> [Dataset extract]
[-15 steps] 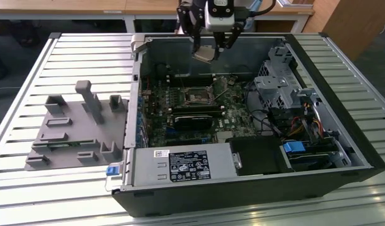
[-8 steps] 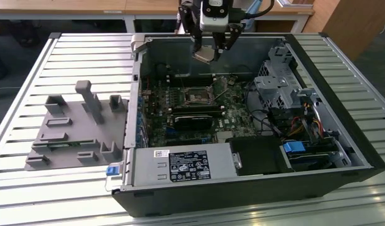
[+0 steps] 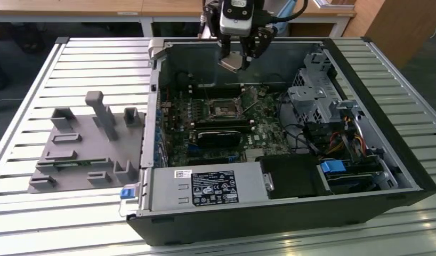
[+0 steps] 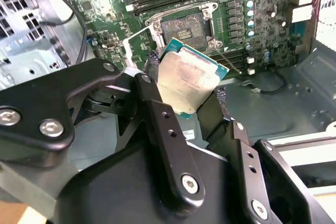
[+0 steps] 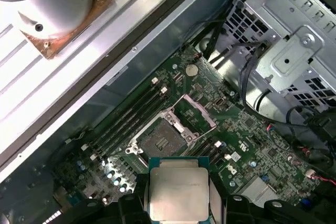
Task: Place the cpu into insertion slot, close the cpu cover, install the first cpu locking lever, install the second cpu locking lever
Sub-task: 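Place the cpu into insertion slot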
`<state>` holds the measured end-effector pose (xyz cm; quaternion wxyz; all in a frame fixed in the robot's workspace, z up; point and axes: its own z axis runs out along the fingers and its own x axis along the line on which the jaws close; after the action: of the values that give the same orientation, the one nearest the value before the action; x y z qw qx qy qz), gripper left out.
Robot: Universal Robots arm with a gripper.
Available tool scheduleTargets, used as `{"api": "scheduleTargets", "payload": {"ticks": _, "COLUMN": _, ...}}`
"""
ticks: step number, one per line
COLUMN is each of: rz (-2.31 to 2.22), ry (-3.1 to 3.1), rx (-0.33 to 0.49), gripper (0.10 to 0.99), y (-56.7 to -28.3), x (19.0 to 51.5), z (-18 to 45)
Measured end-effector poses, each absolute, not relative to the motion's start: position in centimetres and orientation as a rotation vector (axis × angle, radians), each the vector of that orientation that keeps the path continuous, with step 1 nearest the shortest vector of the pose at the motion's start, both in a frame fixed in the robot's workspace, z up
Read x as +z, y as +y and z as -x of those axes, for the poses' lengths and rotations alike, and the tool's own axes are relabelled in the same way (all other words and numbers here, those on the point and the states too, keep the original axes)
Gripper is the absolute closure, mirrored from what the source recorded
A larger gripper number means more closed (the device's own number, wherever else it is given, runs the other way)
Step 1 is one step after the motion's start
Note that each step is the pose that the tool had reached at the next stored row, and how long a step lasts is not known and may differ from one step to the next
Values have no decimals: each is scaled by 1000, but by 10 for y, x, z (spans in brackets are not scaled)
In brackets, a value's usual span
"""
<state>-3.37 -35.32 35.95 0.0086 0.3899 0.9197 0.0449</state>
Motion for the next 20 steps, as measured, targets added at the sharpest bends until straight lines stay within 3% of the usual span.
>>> {"api": "scheduleTargets", "payload": {"ticks": 20, "rz": -1673, "ry": 2618, "rx": 133, "gripper": 545, "y": -353, "x": 353, "z": 34}}
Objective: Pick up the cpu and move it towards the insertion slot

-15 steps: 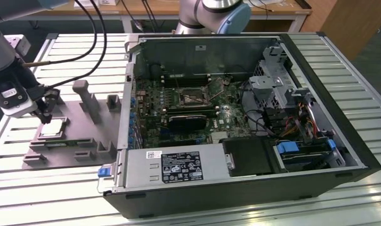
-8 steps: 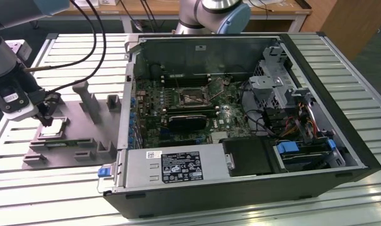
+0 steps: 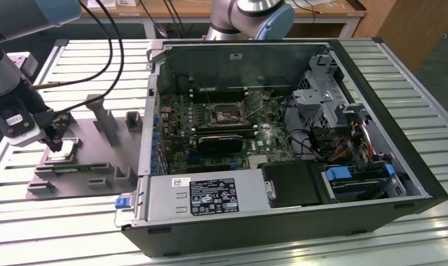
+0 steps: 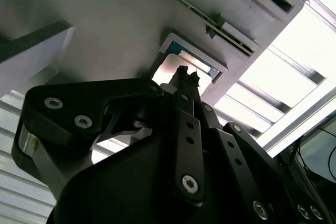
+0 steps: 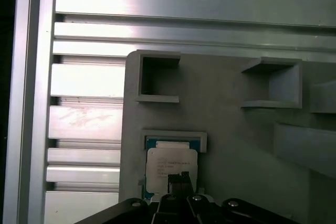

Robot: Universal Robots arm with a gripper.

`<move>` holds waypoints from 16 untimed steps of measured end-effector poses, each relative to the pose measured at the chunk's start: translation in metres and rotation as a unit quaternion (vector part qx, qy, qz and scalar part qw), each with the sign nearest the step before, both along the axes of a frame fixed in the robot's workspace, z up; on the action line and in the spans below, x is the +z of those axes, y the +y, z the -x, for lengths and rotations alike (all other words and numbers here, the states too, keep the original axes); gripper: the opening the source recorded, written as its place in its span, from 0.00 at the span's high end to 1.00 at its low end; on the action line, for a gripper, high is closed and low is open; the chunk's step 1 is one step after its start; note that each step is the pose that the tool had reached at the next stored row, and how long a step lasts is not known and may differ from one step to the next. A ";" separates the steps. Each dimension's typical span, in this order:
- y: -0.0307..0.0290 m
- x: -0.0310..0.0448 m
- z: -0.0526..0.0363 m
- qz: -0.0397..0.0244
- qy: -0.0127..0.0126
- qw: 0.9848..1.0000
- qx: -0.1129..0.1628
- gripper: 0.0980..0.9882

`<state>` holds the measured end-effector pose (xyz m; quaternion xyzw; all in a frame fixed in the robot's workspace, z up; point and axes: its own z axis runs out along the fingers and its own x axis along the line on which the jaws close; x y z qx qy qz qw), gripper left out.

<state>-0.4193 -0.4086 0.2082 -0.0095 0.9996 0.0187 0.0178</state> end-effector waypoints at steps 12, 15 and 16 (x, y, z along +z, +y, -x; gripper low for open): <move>0.0000 -0.0091 0.0034 0.000 0.000 1.000 0.000 1.00; 0.0000 -0.0092 0.0034 0.000 0.000 1.000 0.000 1.00; 0.0000 -0.0092 0.0034 0.000 0.000 1.000 0.000 1.00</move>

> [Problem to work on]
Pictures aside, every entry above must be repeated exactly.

> [Answer box]
[-15 steps] 
[-8 steps] 
[+0 steps] 
[+0 steps] 
[+0 steps] 
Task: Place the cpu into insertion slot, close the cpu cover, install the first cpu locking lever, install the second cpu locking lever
Sub-task: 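Place the cpu into insertion slot
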`<state>` holds the measured end-effector pose (xyz cm; quaternion wxyz; all in a frame fixed in the robot's workspace, z up; point and axes: its own z axis runs out along the fingers and its own x axis along the line on which the jaws close; after the action: of the values that give the same orientation, the one nearest the value before the action; x y z qw qx qy qz), gripper left out.
Robot: Universal Robots arm with a gripper.
Available tool scheduleTargets, used as `{"api": "scheduleTargets", "payload": {"ticks": _, "COLUMN": _, ...}}`
"""
ticks: step number, one per line
COLUMN is each of: rz (-2.31 to 2.22), ry (-3.1 to 3.1), rx (-0.33 to 0.49), gripper (0.10 to 0.99), y (-56.7 to -28.3), x (19.0 to 51.5), z (-18 to 45)
Measured end-effector poses, each absolute, not relative to the motion's start: position in centimetres and orientation as a rotation vector (axis × angle, radians), each the vector of that orientation that keeps the path continuous, with step 1 nearest the shortest vector of the pose at the motion's start, both in a frame fixed in the robot's workspace, z up
Read x as +z, y as +y and z as -x of those axes, for the poses' lengths and rotations alike, and the tool's own axes are relabelled in the same way (all other words and numbers here, those on the point and the states too, keep the original axes)
Gripper is the absolute closure, mirrored from what the source recorded
A larger gripper number means more closed (the device's own number, wherever else it is given, runs the other way)
Step 1 is one step after the motion's start
Note that each step is the pose that the tool had reached at the next stored row, and how long a step lasts is not known and may differ from one step to the next
Values have no decimals: each is scaled by 1000, but by 10 for y, x, z (spans in brackets are not scaled)
In brackets, a value's usual span
"""
<state>-3.37 -35.32 35.95 0.0086 0.3899 0.9197 0.0449</state>
Motion for the next 20 steps, as measured, targets added at the sharpest bends until straight lines stay within 3% of the usual span.
>>> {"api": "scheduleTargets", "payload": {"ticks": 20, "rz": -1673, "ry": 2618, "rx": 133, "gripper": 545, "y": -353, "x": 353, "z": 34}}
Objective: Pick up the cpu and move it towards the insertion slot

-15 steps: 
-8 steps: 
+0 steps: 
+0 steps: 
+0 steps: 

Robot: Universal Robots arm with a gripper.

`<move>` holds waypoints from 16 untimed steps of measured end-effector poses, each relative to the pose measured at the chunk's start: translation in metres and rotation as a unit quaternion (vector part qx, qy, qz and scalar part qw), each with the sign nearest the step before, both along the axes of a frame fixed in the robot's workspace, z up; on the action line and in the spans below, x is the +z of those axes, y the +y, z the -x, for lengths and rotations alike (all other words and numbers here, the states too, keep the original axes); gripper: the opening the source recorded, written as its place in its span, from 0.00 at the span's high end to 1.00 at its low end; on the action line, for a gripper, high is closed and low is open; the chunk's step 1 is one step after its start; note that each step is the pose that the tool had reached at the next stored row, and how long a step lasts is not known and may differ from one step to the next. A ";" separates the steps. Each dimension's typical span, in this order:
- y: -0.0307..0.0290 m
- x: -0.0310..0.0448 m
- z: -0.0526..0.0363 m
- qz: -0.0397..0.0244
- qy: -0.0127..0.0126
- qw: 0.9848..1.0000
- qx: -0.1129..0.1628
- gripper: 0.0980..0.9882

`<state>` holds the measured end-effector pose (xyz m; quaternion xyzw; all in a frame fixed in the robot's workspace, z up; point and axes: its own z axis runs out along the fingers and its own x axis along the line on which the jaws close; x y z qx qy qz qw), gripper left out.

<state>-0.4193 -0.4086 0.2082 -0.0095 0.9996 0.0187 0.0178</state> end-effector waypoints at steps 12, 15 and 16 (x, y, z along +z, +y, -x; gripper low for open): <move>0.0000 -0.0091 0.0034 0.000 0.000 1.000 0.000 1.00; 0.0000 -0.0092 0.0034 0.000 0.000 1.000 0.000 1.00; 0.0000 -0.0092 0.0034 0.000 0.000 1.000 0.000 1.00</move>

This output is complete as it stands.